Additional toxins for feral pig (Sus scrofa) control: identifying and testing Achilles’ heels

Brendan D. Cowled A B , Peter Elsworth C and Steven J. Lapidge A D
+ Author Affiliations
- Author Affiliations

A Invasive Animals Cooperative Research Centre, University of Canberra, ACT 2601, Australia.

B The University of Sydney, School of Veterinary Science, Sydney, NSW 2001, Australia.

C Biosecurity Queensland, Robert Wicks Pest Animal Research Centre, Inglewood, Qld 4387, Australia.

D Corresponding author. Email: steven.lapidge@invasiveanimals.com

Wildlife Research 35(7) 651-662 https://doi.org/10.1071/WR07072
Submitted: 22 June 2007  Accepted: 28 April 2008   Published: 17 November 2008

Abstract

A literature review was conducted in order to identify unique weaknesses in the physiology or metabolism of pigs that could be targeted with specific chemicals (i.e. an ‘Achilles’ heel’ search). A promising weakness identified was the species’ susceptibility to methaemoglobin-forming compounds, most likely related to their uniquely low levels of methaemoglobin reductase. Further examination revealed that sodium nitrite is a cost-effective, readily available methaemoglobin-forming compound that is highly toxic to domestic pigs, which has caused numerous accidental poisonings. Pen trials on pigs showed that sodium nitrite delivered by gavage (>90 mg kg−1) and freely consumed in bait (>400 mg kg−1) caused rapid and lethal rises in methaemoglobin. Sodium nitrite appeared to be more humane than currently used toxins, with deaths following bait consumption being considerably quicker and with fewer symptoms (within 80 min of clinical signs beginning; clinical signs including infrequent vomiting, lethargy, ataxia and dyspnoea). The review also identified a second deficiency in the metabolism of pigs, namely high sensitivity to selective inhibition of cytochrome P450 liver enzymes. This leads to potentially lethal interactions between various drugs, such as two antibiotics, monensin and tiamulin. A pen trial confirmed that the antibiotic combination in a single gavage dose was reliably and rapidly lethal to pigs. However, its utility as a pig toxin is low, because it was unpalatable to pigs when delivered in bait and appeared to cause pain and suffering (leading to the early termination of pen trials). The findings presented here demonstrate the potential of sodium nitrite as an additional feral pig toxin.


Acknowledgements

We thank Matt Gentle and Lee Allen for assistance with the pen studies, David Dall and Ricky Spencer for assistance with methaemoglobin analysis, and IDEXX laboratories for histopathology and biochemical analysis.
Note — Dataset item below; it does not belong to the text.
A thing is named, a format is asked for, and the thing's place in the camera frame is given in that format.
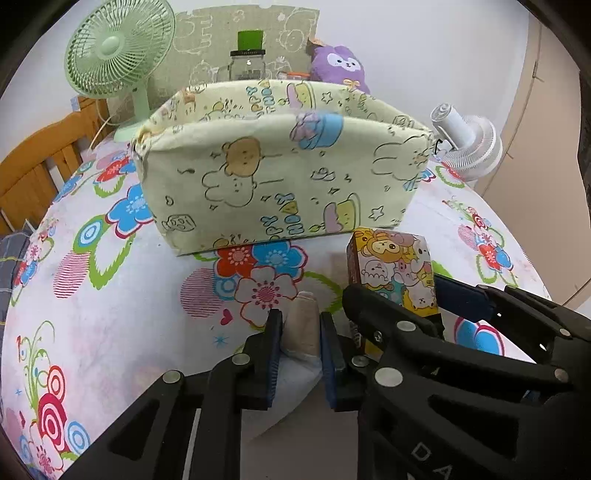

The trials discussed were approved by the Queensland Natural Resources and Water (now Biosecurity Queensland) Pest Animal Ethics Committee (PAEC 050701 and 060301). The trials were financially supported by the Invasive Animals Cooperative Research Centre, with further support from Meat and Livestock Australia Ltd in the form of a postgraduate stipend for the senior author. We thank Tony Peacock and Tony English for reviewing this manuscript, as well as Pete Savarie and two anonymous referees for their considerable input. An international patent directed to baits comprising sodium nitrite and the use of sodium nitrite in a bait delivered to feral omnivores has been published (PCT/AU2008/000260; Feral Omnivore Bait and uses thereof).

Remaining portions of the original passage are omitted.